#### Dataset extract
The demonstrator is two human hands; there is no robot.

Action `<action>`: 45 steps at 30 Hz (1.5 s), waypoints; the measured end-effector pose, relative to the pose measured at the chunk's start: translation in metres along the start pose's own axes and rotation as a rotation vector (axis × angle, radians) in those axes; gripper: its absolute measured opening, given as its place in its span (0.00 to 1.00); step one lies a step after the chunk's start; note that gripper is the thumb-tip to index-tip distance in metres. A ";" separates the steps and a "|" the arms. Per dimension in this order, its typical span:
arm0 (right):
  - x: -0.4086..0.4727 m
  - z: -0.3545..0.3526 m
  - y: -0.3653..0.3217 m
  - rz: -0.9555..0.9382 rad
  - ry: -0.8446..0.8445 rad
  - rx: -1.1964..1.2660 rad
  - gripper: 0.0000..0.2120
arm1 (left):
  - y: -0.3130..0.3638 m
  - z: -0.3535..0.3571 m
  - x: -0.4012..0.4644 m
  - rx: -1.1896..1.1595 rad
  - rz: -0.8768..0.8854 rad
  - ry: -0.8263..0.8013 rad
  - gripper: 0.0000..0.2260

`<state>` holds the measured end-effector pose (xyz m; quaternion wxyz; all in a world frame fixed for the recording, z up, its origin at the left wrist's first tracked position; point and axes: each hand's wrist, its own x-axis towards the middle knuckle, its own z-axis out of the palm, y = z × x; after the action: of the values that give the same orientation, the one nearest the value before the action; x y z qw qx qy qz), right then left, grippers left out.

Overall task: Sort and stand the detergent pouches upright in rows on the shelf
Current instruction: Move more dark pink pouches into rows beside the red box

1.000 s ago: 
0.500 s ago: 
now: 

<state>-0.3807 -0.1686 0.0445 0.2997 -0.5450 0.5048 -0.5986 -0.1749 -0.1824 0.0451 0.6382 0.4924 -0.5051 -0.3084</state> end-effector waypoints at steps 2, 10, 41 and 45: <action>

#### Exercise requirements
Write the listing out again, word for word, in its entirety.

#### Written response
The demonstrator is two human hands; there is no robot.

Action `<action>`: 45 steps at 30 Hz (1.5 s), waypoints; the measured end-effector pose, relative to the pose measured at the chunk's start: translation in metres along the start pose's own axes and rotation as a rotation vector (axis × angle, radians) in those axes; gripper: its absolute measured opening, given as its place in its span (0.00 to 1.00); step one lies a step after the chunk's start; note that gripper is the thumb-tip to index-tip distance in metres. A ";" separates the steps and a "|" the arms. Per dimension in this order, its typical span:
arm0 (right):
  - x: -0.4086..0.4727 m
  - z: -0.3545..0.3526 m
  - y: -0.3653..0.3217 m
  - rz: -0.9555..0.9382 rad
  - ry: -0.8446..0.8445 rad
  - rx: -1.1964..1.2660 rad
  - gripper: 0.0000..0.2120
arm1 (left):
  - y: -0.3130..0.3638 m
  - z: -0.3535..0.3571 m
  - x: -0.4012..0.4644 m
  - rx: -1.1896..1.1595 rad
  - rz: -0.8768..0.8854 rad
  - ry: -0.8263..0.8013 rad
  - gripper: 0.0000..0.2260

`<state>` holds the measured end-effector pose (xyz m; quaternion wxyz; all in a world frame fixed for the recording, z up, its origin at the left wrist's first tracked position; point and axes: each hand's wrist, its own x-axis towards the middle knuckle, its own z-axis out of the palm, y = z × x; after the action: of the values that give the same orientation, the one nearest the value before the action; x y z qw qx qy qz), right then left, grippers left out.

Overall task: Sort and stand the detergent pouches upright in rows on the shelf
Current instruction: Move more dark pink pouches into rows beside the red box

1.000 s ago: 
0.500 s ago: 
now: 

<state>-0.3807 -0.1686 0.0445 0.2997 -0.5450 0.5048 -0.5986 -0.1749 -0.1824 0.0451 0.6382 0.4924 -0.5051 -0.3084</state> end-effector waypoints at steps 2, 10, 41 and 45: <action>

This completes the exercise.